Snapshot Build - Reboot Loop because of script in files/

Dear friends, happy 2022! I have an issue I don't really know how to fix.

I'm a long time builder of openwrt firmware, been building from git since 2014. Not a stranger to the process. I normally set up additional steps under the files/ folder so that upon first successful boot, things can run and set up automatically via UCI.

I made a mistake though that has me stumped, I erroneously didn't remove a command from the very bottom of the script, which was, this very last line:

# Restart firewall
echo -en "\nRestarting firewall... "
/etc/init.d/firewall restart >/dev/null 2>&1
echo "Done"

reboot && exit

This reboot && exit is causing my build to reboot every single time I start up. I get ping and can ssh into the router for a scarce 5 or 6 seconds before the command gets to the reboot, and now I can't stop it. Normally, I'd just be able to tftp a factory image and be done with it, but in this particular router I can't, SO:

I tried sending an ssh script to stop the script from loading (called /etc/startup.sh), or killing it. but I've tried many things unsuccessfully such as:

a. Renaming /sbin/reboot to something else
b. killing busybox with killall -9 busybox
c. running a script that extracts the PID of any scripts running via ash and killing them with kill -9, but I just can't seem to stop it in time before the reboot, and It just bootloops like crazy. (but again, not bricked, I do manage to get a good 4 or 5 seconds in the terminal before it bootloops).

Given this 5 second window, I've even run remote scripts with ssh -s root@target < suchandsoscript.sh to automate these steps.

So, anyway, my million dollar question is:

What creative way that I haven't thought of yet, with a 4-5 second windows to act upon via ssh could I run to stop the script from going on, and/or what could I rename so that reboot is paused, or somehow the system doesn't loop, so I can go in, and send a new sysupgrade -n -v with the proper build without my terrible mistake?

Thanks for chiming in!

Slighty difficult to provide advice without knowing how exactly you hooked up your script (some get executed before the overlay is mounted, some after, some have other implications).

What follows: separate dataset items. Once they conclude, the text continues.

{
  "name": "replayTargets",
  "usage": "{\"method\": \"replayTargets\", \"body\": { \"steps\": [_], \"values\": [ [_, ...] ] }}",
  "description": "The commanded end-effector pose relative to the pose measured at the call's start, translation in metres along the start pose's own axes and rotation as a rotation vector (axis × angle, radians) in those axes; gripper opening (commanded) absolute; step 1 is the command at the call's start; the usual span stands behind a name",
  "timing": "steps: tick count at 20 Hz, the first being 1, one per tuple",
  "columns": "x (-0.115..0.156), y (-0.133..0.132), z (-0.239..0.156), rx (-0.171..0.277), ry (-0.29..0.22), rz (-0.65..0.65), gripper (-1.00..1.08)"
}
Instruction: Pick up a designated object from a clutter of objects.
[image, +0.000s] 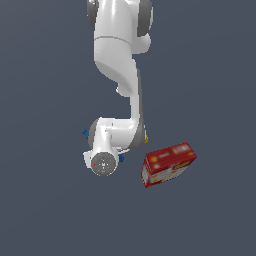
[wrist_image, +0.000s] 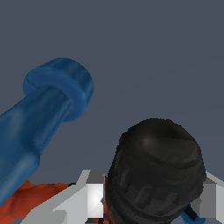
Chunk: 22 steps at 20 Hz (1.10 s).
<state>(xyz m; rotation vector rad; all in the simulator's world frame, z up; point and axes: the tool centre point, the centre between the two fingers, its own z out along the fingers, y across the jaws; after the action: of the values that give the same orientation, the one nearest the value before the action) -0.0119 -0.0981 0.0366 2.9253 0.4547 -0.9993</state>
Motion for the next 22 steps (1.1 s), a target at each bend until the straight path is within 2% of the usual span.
{"method": "replayTargets", "body": {
  "steps": [1, 10, 22],
  "values": [
    [-0.003, -0.002, -0.005, 0.000, 0.001, 0.000, -1.00],
    [-0.035, -0.017, -0.049, 0.000, 0.001, 0.000, -1.00],
    [-0.113, -0.055, -0.158, 0.000, 0.000, -0.001, -1.00]
  ]
}}
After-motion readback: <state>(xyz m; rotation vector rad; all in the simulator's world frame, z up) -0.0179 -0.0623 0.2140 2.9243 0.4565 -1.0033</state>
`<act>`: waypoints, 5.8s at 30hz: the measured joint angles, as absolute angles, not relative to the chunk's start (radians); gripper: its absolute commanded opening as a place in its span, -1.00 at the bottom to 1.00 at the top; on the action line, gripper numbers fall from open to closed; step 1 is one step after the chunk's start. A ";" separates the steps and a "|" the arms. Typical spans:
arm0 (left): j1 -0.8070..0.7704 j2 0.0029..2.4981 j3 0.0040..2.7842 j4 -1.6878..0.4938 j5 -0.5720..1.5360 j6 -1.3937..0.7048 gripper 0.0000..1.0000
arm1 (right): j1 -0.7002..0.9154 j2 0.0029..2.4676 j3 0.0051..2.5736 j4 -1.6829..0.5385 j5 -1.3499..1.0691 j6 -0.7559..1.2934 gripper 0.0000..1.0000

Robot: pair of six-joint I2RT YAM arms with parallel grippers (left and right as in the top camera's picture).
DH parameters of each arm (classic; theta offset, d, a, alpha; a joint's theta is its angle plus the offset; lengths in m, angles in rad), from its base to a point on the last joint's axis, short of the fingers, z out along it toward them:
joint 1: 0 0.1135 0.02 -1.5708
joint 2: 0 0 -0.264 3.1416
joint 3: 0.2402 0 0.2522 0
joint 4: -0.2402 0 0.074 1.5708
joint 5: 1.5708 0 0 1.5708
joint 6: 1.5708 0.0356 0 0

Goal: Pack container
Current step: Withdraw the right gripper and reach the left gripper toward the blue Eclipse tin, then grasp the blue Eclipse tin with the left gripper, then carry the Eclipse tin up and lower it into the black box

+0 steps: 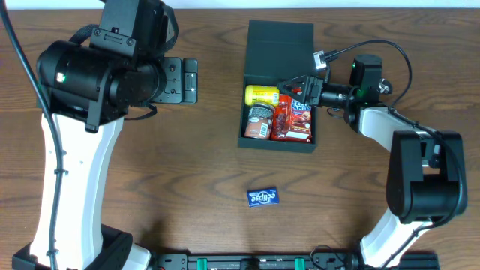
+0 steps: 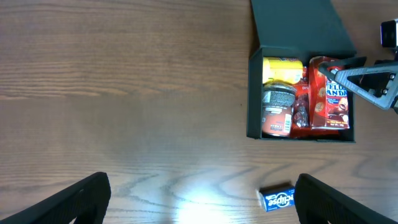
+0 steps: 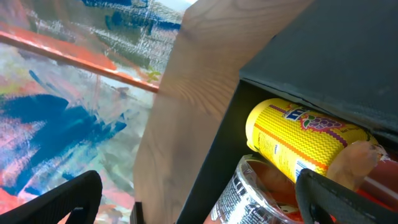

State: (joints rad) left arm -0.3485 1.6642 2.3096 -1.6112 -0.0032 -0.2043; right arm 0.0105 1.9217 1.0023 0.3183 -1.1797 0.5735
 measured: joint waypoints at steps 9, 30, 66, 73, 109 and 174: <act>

Any chance to nuke fw3 and make it spin in an endless loop?

E.g. by overwriting /sbin/fw3 with:

#!/bin/sh
while :; do :; done

That won't work during the first attempt, but may work after the already started rebooted (if the modified overlay gets mounted early enough).

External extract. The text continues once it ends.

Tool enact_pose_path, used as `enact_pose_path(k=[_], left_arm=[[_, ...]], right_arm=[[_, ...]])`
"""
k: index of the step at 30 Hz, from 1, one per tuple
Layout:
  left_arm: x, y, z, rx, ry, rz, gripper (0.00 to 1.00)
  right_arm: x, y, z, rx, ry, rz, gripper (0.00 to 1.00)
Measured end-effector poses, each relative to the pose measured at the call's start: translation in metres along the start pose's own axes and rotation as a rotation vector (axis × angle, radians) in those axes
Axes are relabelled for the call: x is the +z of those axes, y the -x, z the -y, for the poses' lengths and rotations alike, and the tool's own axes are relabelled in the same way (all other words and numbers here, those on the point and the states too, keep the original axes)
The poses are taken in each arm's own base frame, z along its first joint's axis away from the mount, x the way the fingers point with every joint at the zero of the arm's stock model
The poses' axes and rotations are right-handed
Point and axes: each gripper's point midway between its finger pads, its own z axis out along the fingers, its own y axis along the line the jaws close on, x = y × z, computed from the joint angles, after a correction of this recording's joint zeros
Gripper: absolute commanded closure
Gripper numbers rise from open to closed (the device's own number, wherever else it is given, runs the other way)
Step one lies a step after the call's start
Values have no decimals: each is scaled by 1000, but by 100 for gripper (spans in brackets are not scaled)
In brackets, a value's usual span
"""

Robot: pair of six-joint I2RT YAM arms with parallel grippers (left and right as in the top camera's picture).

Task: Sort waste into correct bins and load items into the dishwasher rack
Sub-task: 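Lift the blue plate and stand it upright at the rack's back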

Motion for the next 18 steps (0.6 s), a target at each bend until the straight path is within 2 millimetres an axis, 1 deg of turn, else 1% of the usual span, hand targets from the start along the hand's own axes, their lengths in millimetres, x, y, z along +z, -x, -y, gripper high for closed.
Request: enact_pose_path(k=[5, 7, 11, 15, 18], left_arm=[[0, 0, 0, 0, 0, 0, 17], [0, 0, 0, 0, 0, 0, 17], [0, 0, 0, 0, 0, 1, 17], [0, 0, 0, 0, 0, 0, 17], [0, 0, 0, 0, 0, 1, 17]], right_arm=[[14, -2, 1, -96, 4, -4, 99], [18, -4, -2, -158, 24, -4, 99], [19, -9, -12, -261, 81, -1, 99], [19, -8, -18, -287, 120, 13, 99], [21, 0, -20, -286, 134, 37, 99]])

The downside, if that only succeeds partially, you now no longer have any grace period left at all - so make sure that at least resetting the overlay is still an option.

Maybe read up on the exact procedures procd kills processes and detaches the shell, pivot rooting into a RAM environment...

EDIT: /etc/firewall.user sounds like a safer candidate for the endless loop than trying to clobber /sbin/fw3 itself.

files/ is about your build system, not about the live router. That does not much tell about the script's role...

So, how does your script get launched?

Is it at the end of /etc/rc.local?
Uci-defaults script?
Service startup script with priority XX ?

Depending on the answer and script mechanics, I might aim for

  • disabling the service symlink in /etc/rc.d
  • Editing the culprit script's reboot line with sed (and simply change reboot to garbage)
  • Removing/renaming the script file.

Some of those might work if the script gets launched so late that overlay is in play already.

Edit:
Additional thought is the failsafe mode. Enter the failsafe mode, and sysupgrade? (Or disable/edit the script there)

Thanks so much. The script indeed is run as an rc.local event.

If it is so late as rc.local, which is actually run really late, it should be relatively easy, if you have several seconds of access...

rc.local is run by init script "done" run with the priority 95. The normal rc.local contains nothing important (only minor stuff like setting LEDs to normal run mode, removing the old settings archive after sysupgrade). So, you could pretty safely also remove the whole /etc/rc.local

Alternatives:

  • enter failsafe mode, mount rootfs and edit the /etc/rc.local and remove the reboot line
  • disable "done" service either with
    "/etc/init.d/done disable" or
    "rm -f /etc/rc.d/S95done"

For reference:

sed find/replace alternative:

root@router1:~# cat /etc/rc.local
# Put your custom commands here that should be executed once
# the system init finished. By default this file does nothing.

test test reboot && exit

exit 0

root@router1:~# sed -i -e "s/reboot/garbage/" /etc/rc.local

root@router1:~# cat /etc/rc.local
# Put your custom commands here that should be executed once
# the system init finished. By default this file does nothing.

test test garbage && exit

exit 0

done script symlink removal

root@router1:~# ls -l /etc/rc.d/ | grep done
lrwxrwxrwx    1 root     root            14 Jan  6 10:40 S95done -> ../init.d/done

root@router1:~# /etc/init.d/done disable

root@router1:~# ls -l /etc/rc.d/ | grep done

the done script:

root@router1:~# cat /etc/init.d/done
#!/bin/sh /etc/rc.common
# Copyright (C) 2006 OpenWrt.org

START=95
boot() {
        mount_root done
        rm -f /sysupgrade.tgz && sync

        # process user commands
        [ -f /etc/rc.local ] && {
                sh /etc/rc.local
        }

        # set leds to normal state
        . /etc/diag.sh
        set_state done
}
2 Likes